Latency analysis indicates that non-retrieval models have high computational overhead, while retrieval-based methods are faster; EgoMAS attains the highest accuracy among retrieval baselines with approximately 1.3 seconds per query on 100-sample averages (Kim et al., 10 Mar 2026). Visual modality helps in some categories—improving SI, TR, and EI for EgoMAS—but may distract in TC and ToM if not selectively filtered (Kim et al., 10 Mar 2026).
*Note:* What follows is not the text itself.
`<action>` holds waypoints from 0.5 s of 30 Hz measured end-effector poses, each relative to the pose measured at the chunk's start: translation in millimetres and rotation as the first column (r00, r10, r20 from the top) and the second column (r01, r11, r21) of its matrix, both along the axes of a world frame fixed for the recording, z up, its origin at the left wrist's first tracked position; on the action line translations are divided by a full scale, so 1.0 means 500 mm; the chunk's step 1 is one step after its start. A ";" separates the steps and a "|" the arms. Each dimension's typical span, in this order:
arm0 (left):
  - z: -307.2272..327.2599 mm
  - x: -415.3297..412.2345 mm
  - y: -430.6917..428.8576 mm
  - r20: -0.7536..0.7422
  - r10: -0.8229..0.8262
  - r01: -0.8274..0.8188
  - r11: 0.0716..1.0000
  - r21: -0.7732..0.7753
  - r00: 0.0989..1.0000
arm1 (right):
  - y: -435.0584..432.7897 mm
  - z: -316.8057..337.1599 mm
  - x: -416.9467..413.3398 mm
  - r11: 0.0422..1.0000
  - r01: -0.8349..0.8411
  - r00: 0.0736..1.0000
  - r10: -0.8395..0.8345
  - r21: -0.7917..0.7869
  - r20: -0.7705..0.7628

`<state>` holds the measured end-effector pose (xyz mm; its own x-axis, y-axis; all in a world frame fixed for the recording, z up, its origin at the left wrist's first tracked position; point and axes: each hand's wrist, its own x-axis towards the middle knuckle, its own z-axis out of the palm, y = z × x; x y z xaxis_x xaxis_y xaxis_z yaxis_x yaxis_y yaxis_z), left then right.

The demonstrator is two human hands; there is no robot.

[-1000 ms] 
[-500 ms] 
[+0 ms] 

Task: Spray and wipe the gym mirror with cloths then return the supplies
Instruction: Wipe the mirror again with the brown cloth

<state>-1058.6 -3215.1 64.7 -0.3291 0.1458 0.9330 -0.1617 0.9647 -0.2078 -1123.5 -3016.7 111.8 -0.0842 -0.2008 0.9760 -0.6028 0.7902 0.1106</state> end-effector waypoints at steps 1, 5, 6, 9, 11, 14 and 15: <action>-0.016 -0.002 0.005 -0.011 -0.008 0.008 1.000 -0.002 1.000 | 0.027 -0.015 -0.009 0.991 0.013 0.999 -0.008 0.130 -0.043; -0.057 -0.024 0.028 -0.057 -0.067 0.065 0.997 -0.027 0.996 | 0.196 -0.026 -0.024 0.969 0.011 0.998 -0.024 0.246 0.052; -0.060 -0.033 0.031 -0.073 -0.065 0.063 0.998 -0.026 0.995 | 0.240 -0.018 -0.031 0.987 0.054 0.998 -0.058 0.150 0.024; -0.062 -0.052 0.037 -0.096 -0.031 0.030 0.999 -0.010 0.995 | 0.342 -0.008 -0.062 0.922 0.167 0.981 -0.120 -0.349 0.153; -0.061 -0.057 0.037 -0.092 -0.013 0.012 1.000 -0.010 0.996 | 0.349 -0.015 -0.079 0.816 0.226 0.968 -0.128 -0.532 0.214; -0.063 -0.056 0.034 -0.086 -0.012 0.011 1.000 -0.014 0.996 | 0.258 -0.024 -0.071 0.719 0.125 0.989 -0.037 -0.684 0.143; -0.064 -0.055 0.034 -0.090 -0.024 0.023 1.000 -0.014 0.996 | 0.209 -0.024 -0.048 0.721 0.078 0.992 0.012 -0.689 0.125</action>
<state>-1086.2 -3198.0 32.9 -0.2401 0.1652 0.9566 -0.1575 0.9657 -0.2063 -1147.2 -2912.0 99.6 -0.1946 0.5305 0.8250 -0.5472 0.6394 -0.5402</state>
A plausible implication is that modality selection, not merely multimodal inclusion, is a principal systems challenge for long-horizon multi-agent QA.
Relative to earlier work, the paper positions MA-EgoQA against egocentric QA and long-video understanding datasets such as EgoSchema, EgoThink, EgoToM, EgoExoLearn, and EgoLifeQA, as well as multi-agent embodied systems such as CoELA, Co-NavGPT, ACE, and PARTNR (Kim et al., 10 Mar 2026). MA-EgoQA differs by requiring reasoning over multiple temporally aligned ego streams across seven days, with explicit concurrency and cross-stream alignment. The paper states that EgoLifeQA is single-agent and that MA-EgoQA is the first benchmark to evaluate QA on multiple, temporally aligned ego streams spanning seven days (Kim et al., 10 Mar 2026).
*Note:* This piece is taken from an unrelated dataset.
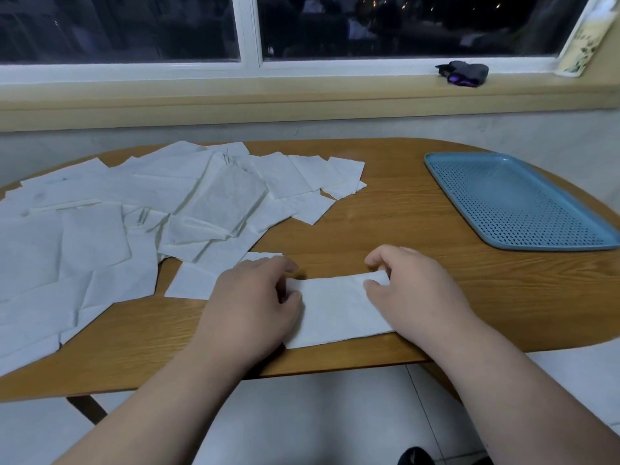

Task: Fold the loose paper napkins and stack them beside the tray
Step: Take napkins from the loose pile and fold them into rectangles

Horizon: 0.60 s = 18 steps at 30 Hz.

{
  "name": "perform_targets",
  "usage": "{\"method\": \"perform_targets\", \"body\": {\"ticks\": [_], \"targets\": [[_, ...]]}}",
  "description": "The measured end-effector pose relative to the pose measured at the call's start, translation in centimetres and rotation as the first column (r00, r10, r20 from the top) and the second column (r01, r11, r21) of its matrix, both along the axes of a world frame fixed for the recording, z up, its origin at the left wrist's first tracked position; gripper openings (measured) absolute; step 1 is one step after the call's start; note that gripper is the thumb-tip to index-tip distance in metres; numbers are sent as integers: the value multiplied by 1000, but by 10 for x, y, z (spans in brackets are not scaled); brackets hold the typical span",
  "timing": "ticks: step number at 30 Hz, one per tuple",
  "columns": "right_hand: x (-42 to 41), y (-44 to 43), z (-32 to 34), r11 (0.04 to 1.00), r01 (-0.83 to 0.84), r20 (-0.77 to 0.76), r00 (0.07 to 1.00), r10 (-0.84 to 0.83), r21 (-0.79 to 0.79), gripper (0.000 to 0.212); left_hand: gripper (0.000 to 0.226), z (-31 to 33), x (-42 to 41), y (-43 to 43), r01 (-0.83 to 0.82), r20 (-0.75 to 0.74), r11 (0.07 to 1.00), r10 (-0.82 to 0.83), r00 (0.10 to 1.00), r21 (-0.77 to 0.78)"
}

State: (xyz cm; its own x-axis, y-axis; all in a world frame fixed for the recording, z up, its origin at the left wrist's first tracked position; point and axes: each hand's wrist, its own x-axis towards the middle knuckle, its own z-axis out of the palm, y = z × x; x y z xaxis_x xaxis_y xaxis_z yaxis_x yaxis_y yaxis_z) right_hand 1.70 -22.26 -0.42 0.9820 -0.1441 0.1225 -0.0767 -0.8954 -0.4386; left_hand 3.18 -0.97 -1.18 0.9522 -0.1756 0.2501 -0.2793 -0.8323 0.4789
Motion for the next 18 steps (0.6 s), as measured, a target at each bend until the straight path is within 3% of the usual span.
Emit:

The reported limitations are concrete. The dataset is built only on EgoLife, involving six people, one shared house, and seven days, so broader environments and agent types are needed to test generalization (Kim et al., 10 Mar 2026). Egocentric video also raises privacy concerns because it contains personally identifiable information and private domestic scenes; usage should comply with the source dataset’s privacy policies, consent conditions, and licensing (Kim et al., 10 Mar 2026). The paper further identifies scaling challenges in large token contexts, the inefficiency of naive concatenation, and the importance of retrieval quality and modality selection. Future advances suggested by the authors include stronger or hybrid retrievers, improved shared-memory aggregation beyond 4W1H, cross-agent reasoning protocols, and adaptive multimodality (Kim et al., 10 Mar 2026).